At the time, Mahmud had just put together Pakistan’s first hackathon, to address the lack of online civic resources, hosting the event with Sheba Najmi at The Second Floor. As we spoke, she told me the story of how she decided to open the café. “I wasn’t a member of any clubs growing up. I was wondering how to meet new people around shared interests, to give space to people who wouldn’t ordinarily get it otherwise,” she said. The problem was that she had no money to fund a new public space, until a London-based uncle sent $9,400 for her grandmother’s future health care. “So I told my grandmother what I was planning to do,” Mahmud later wrote, “and assured her that if she fell ill, we’d give her a triple shot of espresso that would either cure her or kill her.” With her grandmother’s blessing, she opened The Second Floor.
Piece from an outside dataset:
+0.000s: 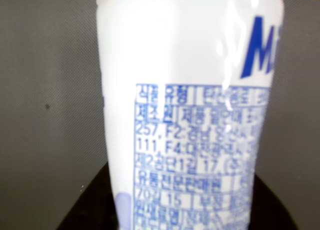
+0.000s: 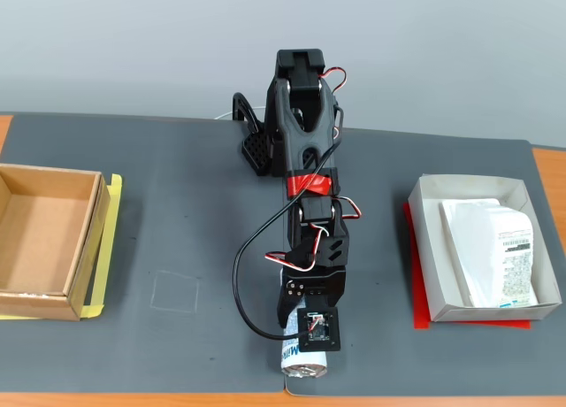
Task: Pick the can and put it in the brown box
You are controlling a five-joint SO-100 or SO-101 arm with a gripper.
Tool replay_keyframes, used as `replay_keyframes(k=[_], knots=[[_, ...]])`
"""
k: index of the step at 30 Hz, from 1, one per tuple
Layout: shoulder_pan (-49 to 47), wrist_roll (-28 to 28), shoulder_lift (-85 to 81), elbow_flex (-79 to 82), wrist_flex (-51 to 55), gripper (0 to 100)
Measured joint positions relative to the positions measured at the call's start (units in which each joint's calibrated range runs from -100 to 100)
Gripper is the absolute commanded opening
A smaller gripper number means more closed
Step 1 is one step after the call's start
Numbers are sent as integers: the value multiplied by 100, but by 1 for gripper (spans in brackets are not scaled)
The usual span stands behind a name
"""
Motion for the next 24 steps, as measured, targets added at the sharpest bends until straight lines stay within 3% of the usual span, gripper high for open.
replay_keyframes(k=[5,14,24], knots=[[44,24,0,-36,9,5],[310,591,-42,-100,147,5],[761,1123,-837,-943,1410,5]])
News of Mahmud’s death spread quickly, appearing on the Internet that same evening. A hastily organized event in her honor at the Islamabad Literature Festival on Saturday was packed with more than two hundred people. Zehra Nigah, an acclaimed Urdu poet, started by saying, “It’s hard for me to speak in the past tense about someone who I have seen as my own child.” After Nigah’s eulogy, Dr. Framji Minwalla of the Institute of Business Adminstration, told me, “I kept catching all of us switching from present to past, catching ourselves, stopping, breathing.” Mahmud’s death has already had a huge impact, Minwalla said. “It has galvanized some, others it has sent scurrying back to the shadows.” A sense of unfinished business is shared by many of her friends. “We need justice for her and for all those she was helping to un-silence,” Mahmud’s friend Nosheen Ali wrote. Mahmud’s activism, however, may have received more international attention in the past few days than during her lifetime. Her death has been reported, and her work commemorated, in the Times, NPR, CNN, and the Guardian. . The problem with these eulogies is that they often obscure the thankless tasks that kept The Second Floor open, the small acts of kindness. “They talk about what The Second Floor has done” and call for more spaces like it, her friend Zaheer Alam Kidvai said, but he thinks that the community Mahmud made is unlikely to be replicated. “Who wants to run a non-governmental organization and not make tons of money, other than Sabeen?” he said. Mahmud is being remembered for her fearlessness, but her friends say that what motivated her daily bravery was love.
This winter, Mahmud enrolled in Peggy Mason’s online neurobiology course at the University of Chicago. Mahmud visited Chicago in February and asked to meet Mason to learn more about her research on empathy. Mahmud was intrigued by the idea that we have a biological urge toward caring. “It fit with her politics,” Mason said. “My work shows we are naturally inclined to help each other.”
It’s a hopeful message and one that was at the root of all Mahmud’s efforts. Her close friend Nosheen Ali wrote, “Sabeen defied categorization. Arts patron and N.G.O, worker are so bland. She was a dil phaink”—an open-hearted person. “She was a heartist like that.”